Role of oxidative metabolism in the effect of valproic acid on markers of cell viability, necrosis, and oxidative stress in sandwich-cultured rat hepatocytes.

Valproic acid (VPA) is a drug known for idiosyncratic hepatotoxicity and is associated with oxidative stress.
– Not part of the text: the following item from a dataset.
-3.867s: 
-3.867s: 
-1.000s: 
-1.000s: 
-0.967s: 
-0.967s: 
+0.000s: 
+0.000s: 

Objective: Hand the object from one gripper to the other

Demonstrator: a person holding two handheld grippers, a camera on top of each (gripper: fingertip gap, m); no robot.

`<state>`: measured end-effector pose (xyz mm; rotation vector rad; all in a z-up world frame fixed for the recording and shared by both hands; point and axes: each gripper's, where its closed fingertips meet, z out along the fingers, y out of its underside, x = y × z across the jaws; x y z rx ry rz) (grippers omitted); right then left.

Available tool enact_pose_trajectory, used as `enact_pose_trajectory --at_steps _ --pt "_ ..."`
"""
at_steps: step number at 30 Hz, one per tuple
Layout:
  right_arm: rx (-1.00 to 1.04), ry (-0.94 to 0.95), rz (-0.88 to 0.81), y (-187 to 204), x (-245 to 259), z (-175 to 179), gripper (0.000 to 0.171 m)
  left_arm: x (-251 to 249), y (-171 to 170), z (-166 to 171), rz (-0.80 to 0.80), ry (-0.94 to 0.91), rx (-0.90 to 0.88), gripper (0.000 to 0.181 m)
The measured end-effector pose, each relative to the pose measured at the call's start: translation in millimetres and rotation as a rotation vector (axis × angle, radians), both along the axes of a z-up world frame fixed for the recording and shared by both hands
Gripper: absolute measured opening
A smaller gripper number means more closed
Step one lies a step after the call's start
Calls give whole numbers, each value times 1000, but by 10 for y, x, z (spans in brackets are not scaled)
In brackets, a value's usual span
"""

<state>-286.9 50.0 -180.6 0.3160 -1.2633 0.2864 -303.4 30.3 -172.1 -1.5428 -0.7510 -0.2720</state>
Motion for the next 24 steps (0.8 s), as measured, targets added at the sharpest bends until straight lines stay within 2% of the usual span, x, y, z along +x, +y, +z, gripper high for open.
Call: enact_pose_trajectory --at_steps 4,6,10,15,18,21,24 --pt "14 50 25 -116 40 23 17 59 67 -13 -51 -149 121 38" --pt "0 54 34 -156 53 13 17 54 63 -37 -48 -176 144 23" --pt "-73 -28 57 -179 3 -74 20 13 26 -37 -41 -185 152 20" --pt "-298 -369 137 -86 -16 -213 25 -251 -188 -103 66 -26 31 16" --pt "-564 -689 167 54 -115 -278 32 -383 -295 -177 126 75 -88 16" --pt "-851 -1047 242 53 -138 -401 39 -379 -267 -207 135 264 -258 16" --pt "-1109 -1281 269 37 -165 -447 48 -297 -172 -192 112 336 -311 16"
It is metabolized extensively with at least one pathway leading to reactive metabolites. The primary aim of the present study was to determine whether oxidative metabolites of VPA generated in situ contribute to the toxicity of the parent drug in sandwich-cultured rat hepatocytes. Concentration-response experiments with VPA produced median effective concentration values (mean ± SEM) of 1.1 ± 0.4, 12.2 ± 1.4, and 12.3 ± 1.9mM in the 2-(4-iodophenyl)-3-(4-nitrophenyl)-5-(2,4-disulfophenyl)-2H-tetrazolium (WST-1; cell viability), lactate dehydrogenase (LDH; necrosis), and 2',7'-dichlorofluorescein (DCF; oxidative stress) assays, respectively. At equimolar concentrations, only the unsaturated metabolites of VPA gave responses comparable to VPA, with 2,4-diene-VPA calculated to be 3-, 6-, and 10-fold more potent than VPA in the WST-1, LDH, and DCF assays, respectively. In support of a role for reactive metabolites, 2-fluoro-2-propylpentanoic acid, which is relatively resistant to biotransformation to form a 2,4-diene metabolite, yielded little or no toxicity when compared with the nonhepatotoxic octanoic acid or the vehicle-treated control. By comparison, attenuating the in situ formation of 2-propylpent-4-enoic acid (4-ene-VPA), 3-hydroxy-2-propylpentanoic acid, 4-hydroxy-2-propylpentanoic acid, and 5-hydroxy-2-propylpentanoic acid by an inhibitor of cytochrome P450 (1-aminobenzotriazole) did not alter the effects of VPA on the WST-1, LDH, or DCF assay. Overall, VPA toxicity in sandwich-cultured rat hepatocytes is independent of the in situ formation of cytochrome P450-dependent oxidative metabolites, including 4-ene-VPA. However, the data obtained from structural analogues of VPA suggest that biotransformation does appear to play a role in VPA toxicity in rat hepatocytes.